■ WHAT YOU HAVE TO DO
From the records below, transcribe only the lines running from the one with "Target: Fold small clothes" through the one with "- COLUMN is". Keep both of those end lines.

■ GIVEN DATA

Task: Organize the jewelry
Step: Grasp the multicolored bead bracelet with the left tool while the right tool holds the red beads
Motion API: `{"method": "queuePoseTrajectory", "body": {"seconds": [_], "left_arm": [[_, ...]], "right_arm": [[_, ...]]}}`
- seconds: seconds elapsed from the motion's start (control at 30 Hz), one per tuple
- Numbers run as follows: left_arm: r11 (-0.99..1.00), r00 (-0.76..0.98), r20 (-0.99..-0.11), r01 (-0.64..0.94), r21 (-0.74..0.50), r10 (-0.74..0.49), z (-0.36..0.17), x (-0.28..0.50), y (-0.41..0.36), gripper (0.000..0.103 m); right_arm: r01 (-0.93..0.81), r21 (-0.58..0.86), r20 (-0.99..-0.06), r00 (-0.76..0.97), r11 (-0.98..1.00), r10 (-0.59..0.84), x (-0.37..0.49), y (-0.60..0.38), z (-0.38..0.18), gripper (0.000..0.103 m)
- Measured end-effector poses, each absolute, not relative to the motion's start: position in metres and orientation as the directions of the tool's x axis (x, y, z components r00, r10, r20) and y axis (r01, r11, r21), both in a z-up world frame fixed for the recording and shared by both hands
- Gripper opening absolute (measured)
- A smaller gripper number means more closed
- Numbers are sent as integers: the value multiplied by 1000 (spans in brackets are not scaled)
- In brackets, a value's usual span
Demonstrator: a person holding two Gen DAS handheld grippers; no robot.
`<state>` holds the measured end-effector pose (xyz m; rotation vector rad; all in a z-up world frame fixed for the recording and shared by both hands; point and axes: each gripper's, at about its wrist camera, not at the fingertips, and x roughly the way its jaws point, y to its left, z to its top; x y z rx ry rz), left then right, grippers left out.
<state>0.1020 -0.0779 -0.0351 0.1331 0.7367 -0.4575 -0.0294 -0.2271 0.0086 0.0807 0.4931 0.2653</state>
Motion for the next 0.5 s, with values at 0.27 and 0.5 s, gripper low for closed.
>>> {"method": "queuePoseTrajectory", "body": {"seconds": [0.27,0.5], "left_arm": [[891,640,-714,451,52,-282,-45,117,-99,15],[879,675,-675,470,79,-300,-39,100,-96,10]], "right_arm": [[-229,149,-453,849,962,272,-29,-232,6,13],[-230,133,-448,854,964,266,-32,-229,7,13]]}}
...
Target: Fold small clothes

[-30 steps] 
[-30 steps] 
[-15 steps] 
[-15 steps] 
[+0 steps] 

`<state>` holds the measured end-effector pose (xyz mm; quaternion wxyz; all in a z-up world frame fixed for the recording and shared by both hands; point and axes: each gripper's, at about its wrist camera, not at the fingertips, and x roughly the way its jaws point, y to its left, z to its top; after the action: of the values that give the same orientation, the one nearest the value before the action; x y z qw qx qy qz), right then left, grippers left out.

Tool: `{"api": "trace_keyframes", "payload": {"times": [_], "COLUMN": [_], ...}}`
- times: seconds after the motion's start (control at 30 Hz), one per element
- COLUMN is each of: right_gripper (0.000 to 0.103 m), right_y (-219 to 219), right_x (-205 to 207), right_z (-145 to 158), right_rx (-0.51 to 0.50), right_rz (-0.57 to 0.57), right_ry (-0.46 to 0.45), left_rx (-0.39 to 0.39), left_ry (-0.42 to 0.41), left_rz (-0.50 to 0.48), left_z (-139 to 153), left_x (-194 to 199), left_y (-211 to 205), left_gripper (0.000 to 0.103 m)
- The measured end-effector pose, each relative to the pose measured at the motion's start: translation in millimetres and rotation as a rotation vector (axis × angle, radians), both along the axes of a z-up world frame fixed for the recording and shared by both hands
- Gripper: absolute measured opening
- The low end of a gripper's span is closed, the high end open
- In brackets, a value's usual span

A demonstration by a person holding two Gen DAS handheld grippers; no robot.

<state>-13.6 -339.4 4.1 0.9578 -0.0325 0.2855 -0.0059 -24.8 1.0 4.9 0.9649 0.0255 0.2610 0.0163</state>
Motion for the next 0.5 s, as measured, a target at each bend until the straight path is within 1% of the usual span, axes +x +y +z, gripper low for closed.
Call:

■ SOLUTION TO THIS EXERCISE
Target: Fold small clothes

[-30 steps] 
[-30 steps] 
[-15 steps] 
[-15 steps] 
[+0 steps] 

`<state>` holds the measured end-effector pose (xyz mm; quaternion wxyz; all in a z-up world frame fixed for the recording and shared by both hands; point and axes: each gripper's, at about its wrist camera, not at the fingertips, and x roughly the way its jaws point, y to its left, z to its top; after the action: of the values that give the same orientation, the one nearest the value before the action; x y z qw qx qy qz), right then left, grippers left out.

Tool: `{"api": "trace_keyframes", "payload": {"times": [_], "COLUMN": [_], ...}}`
- times: seconds after the motion's start (control at 30 Hz), one per element
- COLUMN is each of: right_gripper (0.000 to 0.103 m), right_y (-219 to 219), right_x (-205 to 207), right_z (-145 to 158), right_rx (-0.51 to 0.50), right_rz (-0.57 to 0.57), right_ry (-0.46 to 0.45), left_rx (-0.39 to 0.39), left_ry (-0.42 to 0.41), left_rz (-0.50 to 0.48), left_z (-139 to 153), left_x (-194 to 199), left_y (-211 to 205), left_gripper (0.000 to 0.103 m)

No additional output will be produced.